LIFE

‘You don’t have to call me darlin’, darlin’’

Katherine Scott Crawford

I’m a Southerner born and bred. So I’ve been getting “sweetied,” “sweethearted,” “honeyed,” “babyed,” “sugared,” and “darlin’ed” for as long as I can remember. I’ve even been “pumpkin-pied” and “baby-caked.”

Stop reading right now if you expect me to tell you that I’ve ever been offended by it.

Found it amusing? Sweet? Annoying? Endearing? Ironic? You bet.

Words are powerful things. You don’t become a college English teacher and a writer without believing this to be true. But the person who says them, and the way in which they’re said? It changes everything.

Yes, I am fully aware that these words and others like them have been used by some to demean women. Take, for a fictional example, one of my favorite movies, the 1980 classic “Nine to Five,” starring Dolly Parton, Jane Fonda and Lily Tomlin. When Dabney Coleman’s egocentric, chauvinist-on-steroids character, Franklin M. Hart, Jr., calls the women who work for him “my girls,” he’s not doing it because he considers them intellectual or workplace equals.

And thus finds himself trussed up like the sexist turkey he is.

People who use terms of endearment to demean others? I’m not talking about them. They’ve got enough to worry about.

I can completely understand that if you’re not from the South, or haven’t lived here long, you may not be used to having a perfect stranger call you “sugar.” I’m sure it’s disconcerting. I’m always thrown off guard when the woman working at my local Subway—who looks to be either my age or not much older—calls me “sweetheart.” (She’s been doing it since we were both in our twenties.)

It used to throw me off so much that once, I decided to respond in kind, just to see what she’d do.

“Can I get you anything else, sweetheart?” She asked through the Plexiglass window as she put the finishing touches on my whole wheat tuna.

“No, but thank you, sugar,” I answered, admirably straight-faced.

“Alrighty then. You have a good one.”

Didn’t phase her one bit.

I like it when older folks call me “dear.” When the precious elderly couple—dressed to the nines and walking hand-in-hand—exits our church after a meeting, sees me hauling my bedraggled children (who are usually acting like orangutans escaped from the zoo) into choir practice, and says, “How are you, dear? Look at those precious children,” I want to laugh and hug them, all at the same time. By stopping me, by exuding sweetness, and by addressing me as such, they make me feel dear when I certainly didn’t before.

And the gentleman about my dad’s age who runs the country gas station I always stop at on my way to the family lake house? He can call me “sweetheart” any time he wants to. He rings my gas and purchases up with a smile, talks about the weather, tells me where the highway patrolmen are hiding out, and always wishes me a nice day.
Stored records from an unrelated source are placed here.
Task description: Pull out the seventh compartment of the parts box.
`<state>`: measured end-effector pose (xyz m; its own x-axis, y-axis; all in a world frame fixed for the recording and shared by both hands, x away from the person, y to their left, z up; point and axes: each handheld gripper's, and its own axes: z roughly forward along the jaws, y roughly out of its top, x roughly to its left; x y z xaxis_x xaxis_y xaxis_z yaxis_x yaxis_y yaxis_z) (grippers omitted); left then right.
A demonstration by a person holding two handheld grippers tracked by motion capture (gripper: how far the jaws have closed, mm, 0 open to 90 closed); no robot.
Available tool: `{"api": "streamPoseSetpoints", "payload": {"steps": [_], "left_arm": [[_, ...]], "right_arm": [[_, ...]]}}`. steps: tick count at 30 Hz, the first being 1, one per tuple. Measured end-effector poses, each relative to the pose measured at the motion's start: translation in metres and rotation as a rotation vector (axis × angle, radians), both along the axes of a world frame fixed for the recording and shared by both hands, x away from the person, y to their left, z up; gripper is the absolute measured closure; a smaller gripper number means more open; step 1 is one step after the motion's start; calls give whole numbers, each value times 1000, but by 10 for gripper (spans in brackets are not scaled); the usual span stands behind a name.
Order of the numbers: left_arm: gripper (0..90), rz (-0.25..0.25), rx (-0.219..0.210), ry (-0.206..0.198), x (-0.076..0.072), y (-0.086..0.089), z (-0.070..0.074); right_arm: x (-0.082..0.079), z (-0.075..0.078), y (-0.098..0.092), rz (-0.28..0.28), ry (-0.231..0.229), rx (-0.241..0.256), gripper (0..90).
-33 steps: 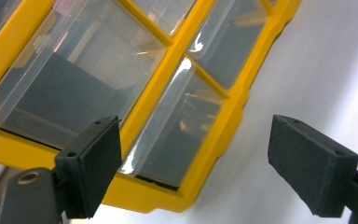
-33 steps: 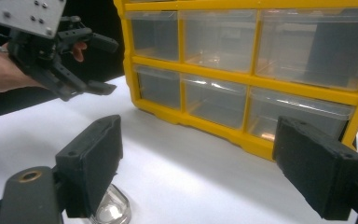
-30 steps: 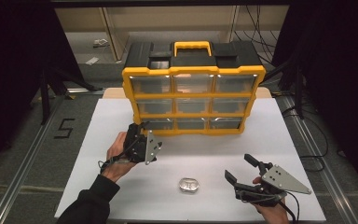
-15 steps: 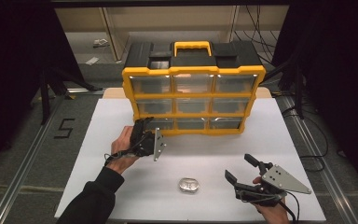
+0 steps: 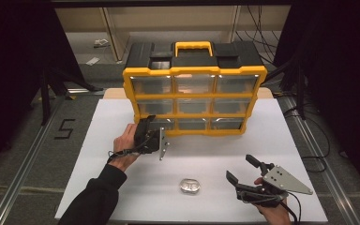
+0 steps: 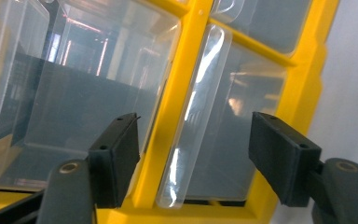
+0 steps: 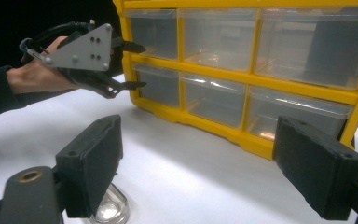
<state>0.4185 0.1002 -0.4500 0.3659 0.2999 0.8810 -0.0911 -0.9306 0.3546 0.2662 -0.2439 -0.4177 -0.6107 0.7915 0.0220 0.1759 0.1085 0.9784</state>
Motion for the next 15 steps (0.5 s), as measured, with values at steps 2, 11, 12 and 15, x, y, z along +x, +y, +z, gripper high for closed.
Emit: {"api": "streamPoseSetpoints", "payload": {"steps": [2, 11, 12, 15], "left_arm": [[367, 14, 13, -16, 2, -1, -3], [465, 21, 59, -65, 5, -6, -9], [472, 21, 65, -71, 4, -7, -10], [494, 26, 79, -95, 5, -7, -12]], "right_arm": [[0, 0, 0, -2, 2, -3, 171], [0, 0, 0, -3, 1, -4, 173], [0, 0, 0, -3, 0, -4, 173], [0, 0, 0, -4, 0, -3, 173]]}}
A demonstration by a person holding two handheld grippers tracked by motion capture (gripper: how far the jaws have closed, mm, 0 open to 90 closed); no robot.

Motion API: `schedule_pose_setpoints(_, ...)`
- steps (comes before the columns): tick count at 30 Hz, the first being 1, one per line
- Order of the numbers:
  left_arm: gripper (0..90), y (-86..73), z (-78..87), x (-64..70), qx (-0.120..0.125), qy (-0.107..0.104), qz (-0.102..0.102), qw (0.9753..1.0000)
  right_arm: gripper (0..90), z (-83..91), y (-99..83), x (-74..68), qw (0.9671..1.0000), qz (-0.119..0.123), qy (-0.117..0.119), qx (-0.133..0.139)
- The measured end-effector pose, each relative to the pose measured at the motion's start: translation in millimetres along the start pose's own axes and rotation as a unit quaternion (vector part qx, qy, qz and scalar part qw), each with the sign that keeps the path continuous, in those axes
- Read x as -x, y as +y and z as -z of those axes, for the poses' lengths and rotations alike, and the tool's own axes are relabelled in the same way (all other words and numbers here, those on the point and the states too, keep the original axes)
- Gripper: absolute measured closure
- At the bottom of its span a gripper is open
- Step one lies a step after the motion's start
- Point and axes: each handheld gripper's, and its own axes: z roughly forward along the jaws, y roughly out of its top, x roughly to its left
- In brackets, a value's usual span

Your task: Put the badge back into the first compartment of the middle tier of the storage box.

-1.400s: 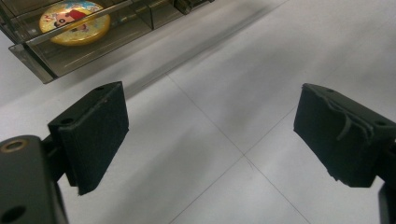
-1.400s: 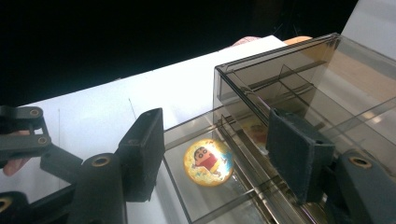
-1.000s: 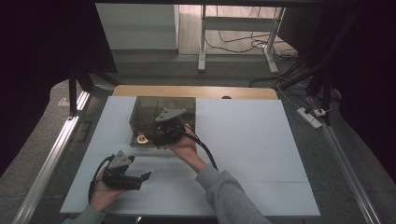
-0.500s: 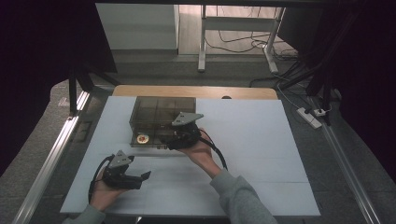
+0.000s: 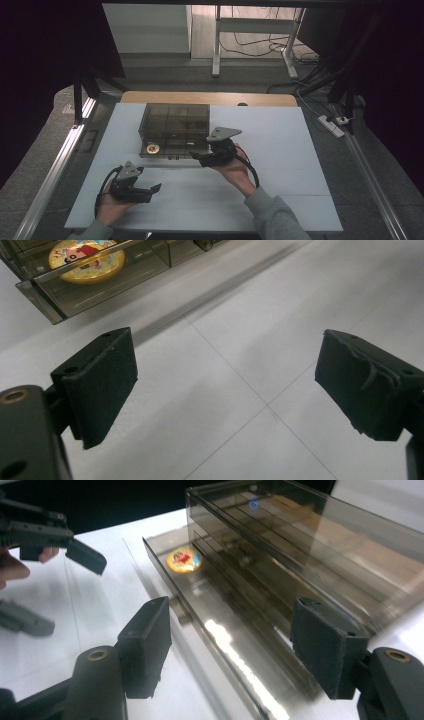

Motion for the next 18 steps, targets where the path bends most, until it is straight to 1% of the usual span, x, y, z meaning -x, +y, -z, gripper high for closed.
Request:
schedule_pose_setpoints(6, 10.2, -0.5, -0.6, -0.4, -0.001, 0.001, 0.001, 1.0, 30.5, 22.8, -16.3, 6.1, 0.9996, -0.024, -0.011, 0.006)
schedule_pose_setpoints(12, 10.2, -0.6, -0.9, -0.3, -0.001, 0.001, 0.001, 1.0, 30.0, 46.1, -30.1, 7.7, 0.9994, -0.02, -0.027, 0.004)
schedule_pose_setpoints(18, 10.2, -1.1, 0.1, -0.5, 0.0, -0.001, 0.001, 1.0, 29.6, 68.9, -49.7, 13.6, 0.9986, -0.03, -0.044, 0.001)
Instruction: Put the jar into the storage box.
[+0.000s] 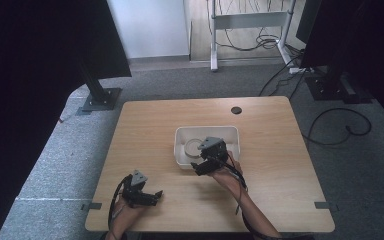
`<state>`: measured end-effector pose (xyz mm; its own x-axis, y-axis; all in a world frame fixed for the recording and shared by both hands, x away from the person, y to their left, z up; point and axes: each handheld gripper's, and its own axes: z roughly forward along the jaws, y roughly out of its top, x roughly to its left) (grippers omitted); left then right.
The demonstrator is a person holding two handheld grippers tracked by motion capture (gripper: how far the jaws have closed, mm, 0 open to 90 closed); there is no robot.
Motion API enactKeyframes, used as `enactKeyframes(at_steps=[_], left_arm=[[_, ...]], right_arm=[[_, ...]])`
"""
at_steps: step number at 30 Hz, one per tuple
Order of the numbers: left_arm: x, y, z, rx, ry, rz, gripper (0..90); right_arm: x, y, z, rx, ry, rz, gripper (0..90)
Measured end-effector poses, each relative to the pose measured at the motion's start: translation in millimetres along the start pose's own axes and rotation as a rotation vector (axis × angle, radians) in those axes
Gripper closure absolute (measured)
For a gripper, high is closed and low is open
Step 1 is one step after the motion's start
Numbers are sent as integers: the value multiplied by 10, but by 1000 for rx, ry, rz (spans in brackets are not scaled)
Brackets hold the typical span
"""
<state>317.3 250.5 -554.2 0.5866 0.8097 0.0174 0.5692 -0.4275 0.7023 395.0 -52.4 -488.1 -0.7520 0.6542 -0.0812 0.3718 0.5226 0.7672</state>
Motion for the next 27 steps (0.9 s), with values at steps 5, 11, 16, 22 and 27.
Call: enactKeyframes(at_steps=[5,11,16,22,27], left_arm=[[-1,0,0,0,0,-1,0],[1,0,0,0,1,1,0],[1,0,0,0,1,1,0],[-1,0,1,-2,1,-2,0],[1,0,0,0,1,1,0]], right_arm=[[-15,-23,-47,-9,3,4,44],[-22,-36,-101,-15,2,-1,45],[-37,-67,-142,-18,0,-1,45],[-60,-117,-192,-12,-7,-4,46],[-86,-159,-243,-14,-7,4,47]])
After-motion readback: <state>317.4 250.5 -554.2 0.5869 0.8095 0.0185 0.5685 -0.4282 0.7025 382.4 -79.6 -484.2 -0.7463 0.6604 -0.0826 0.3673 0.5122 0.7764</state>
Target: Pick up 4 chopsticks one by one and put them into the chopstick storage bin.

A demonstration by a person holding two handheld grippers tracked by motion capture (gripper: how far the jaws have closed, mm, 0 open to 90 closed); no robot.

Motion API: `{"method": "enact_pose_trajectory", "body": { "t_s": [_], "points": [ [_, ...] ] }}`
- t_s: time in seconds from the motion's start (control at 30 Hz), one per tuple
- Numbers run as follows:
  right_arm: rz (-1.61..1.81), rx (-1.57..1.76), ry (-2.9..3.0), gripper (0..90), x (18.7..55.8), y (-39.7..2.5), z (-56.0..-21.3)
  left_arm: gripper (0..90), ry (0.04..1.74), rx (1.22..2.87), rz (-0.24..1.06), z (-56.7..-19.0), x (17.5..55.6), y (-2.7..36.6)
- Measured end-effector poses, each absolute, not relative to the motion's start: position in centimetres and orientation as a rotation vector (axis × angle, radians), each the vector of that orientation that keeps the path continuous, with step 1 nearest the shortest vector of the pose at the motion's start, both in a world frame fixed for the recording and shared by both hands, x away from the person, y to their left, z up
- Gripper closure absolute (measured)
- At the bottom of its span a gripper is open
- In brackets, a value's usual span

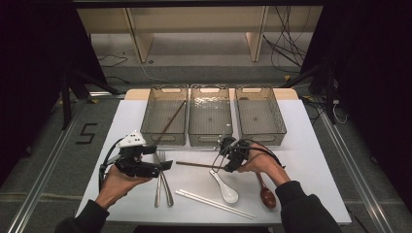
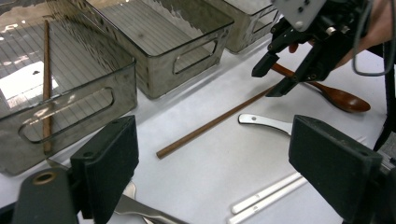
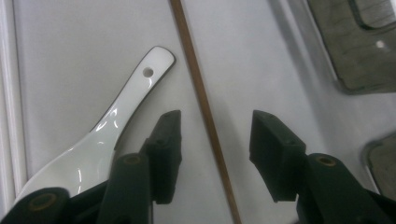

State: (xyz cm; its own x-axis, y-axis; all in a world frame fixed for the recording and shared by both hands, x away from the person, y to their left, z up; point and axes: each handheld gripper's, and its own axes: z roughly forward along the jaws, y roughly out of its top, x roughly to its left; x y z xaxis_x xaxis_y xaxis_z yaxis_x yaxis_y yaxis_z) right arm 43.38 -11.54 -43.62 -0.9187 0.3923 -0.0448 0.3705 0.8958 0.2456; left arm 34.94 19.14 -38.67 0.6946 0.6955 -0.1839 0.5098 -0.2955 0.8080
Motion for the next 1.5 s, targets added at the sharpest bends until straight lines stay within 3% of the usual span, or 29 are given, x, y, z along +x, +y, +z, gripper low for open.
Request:
{"method": "enact_pose_trajectory", "body": {
  "t_s": [0.7,1.07,1.5],
  "points": [
    [0.232,0.551,3.048,78.9,44.5,-10.0,-45.3,15.6,0.909,1.993,0.269,-39.1,33.9,19.1],
    [0.149,0.487,3.057,85.3,44.2,-9.2,-45.5,15.6,0.911,1.993,0.271,-39.2,33.9,19.2],
    [0.183,0.409,3.024,86.5,43.6,-9.4,-45.0,15.7,0.915,2.012,0.275,-39.6,34.1,19.1]
  ]
}}
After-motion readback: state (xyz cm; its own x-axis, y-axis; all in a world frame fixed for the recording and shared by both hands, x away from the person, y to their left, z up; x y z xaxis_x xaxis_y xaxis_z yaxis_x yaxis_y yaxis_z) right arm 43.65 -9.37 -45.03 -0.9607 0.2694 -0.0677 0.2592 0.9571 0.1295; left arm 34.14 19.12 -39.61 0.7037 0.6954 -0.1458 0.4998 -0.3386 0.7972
I do find it funny when the hostess at a local restaurant where we occasionally order takeout calls me “baby.” It irks my husband—she calls him “baby,” too—but mainly because, one, she’s much younger than he is; and two, let’s just say she’s not as customer service-oriented as she perhaps could be. (When my husband goes to pick up our food he always has to wait a while to get her attention, even if she’s standing right in front of him.)

“Calling me ‘baby’ doesn’t fix the fact she told me there wasn’t an order up for us when she hasn’t walked over to see that it’s sitting in a box five feet away with our name on it,” he recently grumbled. True.

Speaking of husbands, we—my husband and I—use terms of endearment rather frequently and in various ways, like many couples. “Babe” is our fallback. I don’t know how it happened, but it works for us. Occasionally, we use “darlin’,” but mostly in jest.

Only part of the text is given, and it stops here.